OPINIÃO - Gaudêncio Torquato

Data 14/10/2020
Horário 04:32

A mentira tem perna curta. O desembargador Kassio Nunes Marques certamente não imaginava que seu curriculum vitae e seus escritos fossem vasculhados pela imprensa. E sua verdade questionada. Teria ouvido palestras que apareceram como curso de pós-doutorado. Mesmo com perna curta, a mentira corre como gazela. De repente, Kassio viu seu conceito escapar pela janela da dissonância.
A não ser que o juiz piauiense indicado para entrar no STF (Supremo Tribunal Federal) na vaga de Celso de Melo tenha se inspirado em Brecht, que escreveu um ensaio sobre “cinco maneiras de dizer a verdade”. O momento e as circunstâncias poderiam, por exemplo, ter sido usados para reforçar sua bagagem acadêmica, ferramenta para alargar o tamanho do seu perfil.
Ocorre que o STF é a nossa mais alta corte. E deve ser composto por quadros de boa envergadura. É inimaginável pensar que teria dito que, para ser membro do Supremo, não é necessário ser advogado, mas pessoa de caráter ilibado. 
Ora, o mundo mudou e ninguém pode ignorar o fato de que a área onde uma pessoa adquire “notável saber jurídico” é a do Direito. Pode, até, existir uma exceção a esta óbvia constatação, o que causaria furor ao tribuno da Advocacia, Rui Barbosa. A sapiência é, por excelência, o valor matricial do juiz. Seu vértice. Sua bússola. Sapiência é bem mais que domínio de conhecimento. É o uso do saber no caso certo e no momento adequado. É a aplicação da norma, após exaustivo exercício de hermenêutica jurídica. 

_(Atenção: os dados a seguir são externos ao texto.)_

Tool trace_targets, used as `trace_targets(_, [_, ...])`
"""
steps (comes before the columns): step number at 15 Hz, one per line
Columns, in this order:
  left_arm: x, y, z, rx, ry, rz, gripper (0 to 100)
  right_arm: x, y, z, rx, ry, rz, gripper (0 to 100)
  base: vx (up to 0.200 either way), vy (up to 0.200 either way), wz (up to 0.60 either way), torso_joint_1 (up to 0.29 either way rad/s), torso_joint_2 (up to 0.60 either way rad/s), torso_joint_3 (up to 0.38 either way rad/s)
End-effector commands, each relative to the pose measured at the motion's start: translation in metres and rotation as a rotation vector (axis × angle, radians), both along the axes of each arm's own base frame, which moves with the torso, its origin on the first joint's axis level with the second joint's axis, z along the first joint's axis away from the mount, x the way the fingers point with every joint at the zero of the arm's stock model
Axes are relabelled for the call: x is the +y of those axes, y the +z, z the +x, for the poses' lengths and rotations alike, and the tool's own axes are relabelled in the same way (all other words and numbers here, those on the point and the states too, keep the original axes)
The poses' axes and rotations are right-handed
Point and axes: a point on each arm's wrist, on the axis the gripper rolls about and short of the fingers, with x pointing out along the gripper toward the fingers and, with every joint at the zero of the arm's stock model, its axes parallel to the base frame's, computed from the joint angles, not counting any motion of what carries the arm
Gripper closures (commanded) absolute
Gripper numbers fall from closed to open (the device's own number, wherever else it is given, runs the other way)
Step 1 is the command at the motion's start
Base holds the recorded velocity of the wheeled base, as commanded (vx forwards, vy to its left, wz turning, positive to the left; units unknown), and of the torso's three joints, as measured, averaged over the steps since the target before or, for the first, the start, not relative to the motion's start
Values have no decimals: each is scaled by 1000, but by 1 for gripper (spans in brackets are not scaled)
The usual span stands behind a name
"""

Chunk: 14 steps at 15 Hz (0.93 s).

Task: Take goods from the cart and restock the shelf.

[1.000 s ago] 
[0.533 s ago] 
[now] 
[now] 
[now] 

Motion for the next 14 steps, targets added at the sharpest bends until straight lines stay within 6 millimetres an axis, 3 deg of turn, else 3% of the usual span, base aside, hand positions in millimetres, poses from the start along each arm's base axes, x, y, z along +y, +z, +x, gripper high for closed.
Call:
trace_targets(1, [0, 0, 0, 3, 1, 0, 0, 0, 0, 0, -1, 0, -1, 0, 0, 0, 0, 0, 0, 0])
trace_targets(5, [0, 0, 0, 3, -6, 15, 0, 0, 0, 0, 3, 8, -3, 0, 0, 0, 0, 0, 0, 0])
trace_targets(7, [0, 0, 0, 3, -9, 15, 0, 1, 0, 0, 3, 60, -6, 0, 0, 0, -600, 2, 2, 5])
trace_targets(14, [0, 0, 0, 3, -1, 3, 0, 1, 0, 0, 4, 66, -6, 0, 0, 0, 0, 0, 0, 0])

A justa sentença é a luz que guia a decisão do juiz. Infelizmente, muitas vezes, na hora de assinar a decisão, a luz é tênue ou está apagada, o que sinaliza algum acidente/incidente que mexeu com a intenção originária do juiz. Por isso, Têmis, a deusa da Justiça, nem sempre faz bom uso da balança e da espada, instrumentos que adornam sua vestimenta.
Na órbita desta abordagem, parece fora de tom dizer que, mais adiante, será inserido na mais alta Corte do país um ministro “terrivelmente evangélico”. Qual a razão de opção por identidade religiosa? Pelo entendimento de que não há ministro religioso no Supremo? Ou, pior, porque os ministros que lá estão são todos “católicos”? Sua Excelência, o presidente, demonstra vontade de jogar no lixo o preceito do Cristo: “daí a César o que é de Cesar e a Deus o que é de Deus”.
Se a ordem política começa a ser movida pelo tabuleiro das religiões, a barafunda se instalará. As seitas afro-brasileiras poderão reivindicar um nome que as represente, sob a indignação e protestos do bispo Edir Macedo e do pastor Silas Malafaia. Que elegem bancadas no Congresso. Não haverá surpresa se o dízimo passar a ser contribuição legal para confirmação religiosa. 
Pois é, o desembargador Kassio não calculou o tamanho da confusão em que está se metendo. Dados sobre sua trajetória a serem questionados, sabatina no Senado com verdades inconvenientes, decisões no amanhã que poderão arranhar sua imagem, polêmica com base bolsonarista e a maldição evangélica. A deusa Têmis, com uma venda sobre os olhos, deve estar morrendo de rir.